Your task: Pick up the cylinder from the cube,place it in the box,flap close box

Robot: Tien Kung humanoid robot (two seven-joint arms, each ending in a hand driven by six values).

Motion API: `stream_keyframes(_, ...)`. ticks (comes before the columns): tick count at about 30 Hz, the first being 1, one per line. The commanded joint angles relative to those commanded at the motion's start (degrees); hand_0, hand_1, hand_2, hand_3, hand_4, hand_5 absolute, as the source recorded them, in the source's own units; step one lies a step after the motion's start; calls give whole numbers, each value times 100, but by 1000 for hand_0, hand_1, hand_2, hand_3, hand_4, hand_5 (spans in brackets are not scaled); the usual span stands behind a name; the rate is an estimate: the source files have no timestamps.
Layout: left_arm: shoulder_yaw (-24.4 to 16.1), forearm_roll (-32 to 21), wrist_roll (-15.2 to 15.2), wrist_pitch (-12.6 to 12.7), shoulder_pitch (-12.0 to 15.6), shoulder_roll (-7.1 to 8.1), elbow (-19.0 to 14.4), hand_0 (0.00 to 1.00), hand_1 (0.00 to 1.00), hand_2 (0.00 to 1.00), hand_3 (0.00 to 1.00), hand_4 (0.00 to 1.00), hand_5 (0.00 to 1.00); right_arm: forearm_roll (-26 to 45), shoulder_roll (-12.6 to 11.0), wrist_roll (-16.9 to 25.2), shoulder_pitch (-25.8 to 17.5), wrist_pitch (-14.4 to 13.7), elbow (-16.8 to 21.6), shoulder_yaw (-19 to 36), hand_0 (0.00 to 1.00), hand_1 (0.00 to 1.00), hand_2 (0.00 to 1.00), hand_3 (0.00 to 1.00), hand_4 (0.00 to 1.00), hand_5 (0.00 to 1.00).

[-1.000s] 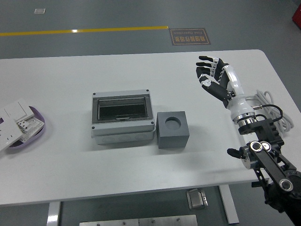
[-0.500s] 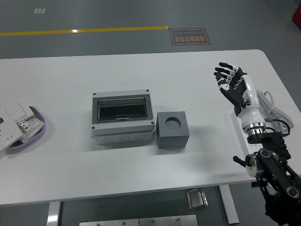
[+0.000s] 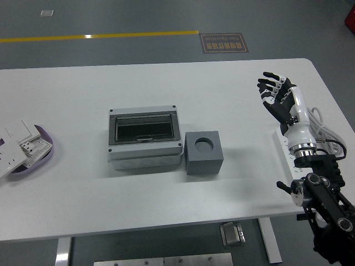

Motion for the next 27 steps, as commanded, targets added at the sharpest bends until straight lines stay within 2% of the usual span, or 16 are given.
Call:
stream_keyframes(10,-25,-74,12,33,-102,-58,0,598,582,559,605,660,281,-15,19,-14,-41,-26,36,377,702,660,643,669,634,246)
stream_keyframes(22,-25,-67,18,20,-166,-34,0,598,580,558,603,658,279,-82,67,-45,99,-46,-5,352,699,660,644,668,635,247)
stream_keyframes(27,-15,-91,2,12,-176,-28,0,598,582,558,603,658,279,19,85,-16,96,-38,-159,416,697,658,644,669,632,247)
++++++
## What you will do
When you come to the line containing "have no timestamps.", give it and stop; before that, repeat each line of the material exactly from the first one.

## Your solution
Your task: Pick up the cylinder from the cube,place it in the box,flap close box

Robot: Tien Kung humanoid robot (two seven-joint arms, each ending in a hand driven by six values).

Motion API: `stream_keyframes(_, ...)`. ticks (comes before the columns): tick count at about 30 Hz, the first being 1, one per line. The commanded joint angles relative to those commanded at the motion's start (degrees); hand_0, hand_1, hand_2, hand_3, hand_4, hand_5 absolute, as the source recorded them, in the source's own units; step one lies a step after the motion's start; calls give whole numbers, each value times 100, but by 1000 for hand_0, hand_1, hand_2, hand_3, hand_4, hand_5 (spans in brackets are not scaled); the usual span stands behind a name; the rate is an estimate: the source files have no timestamps.

Nothing else is needed to finish the exercise.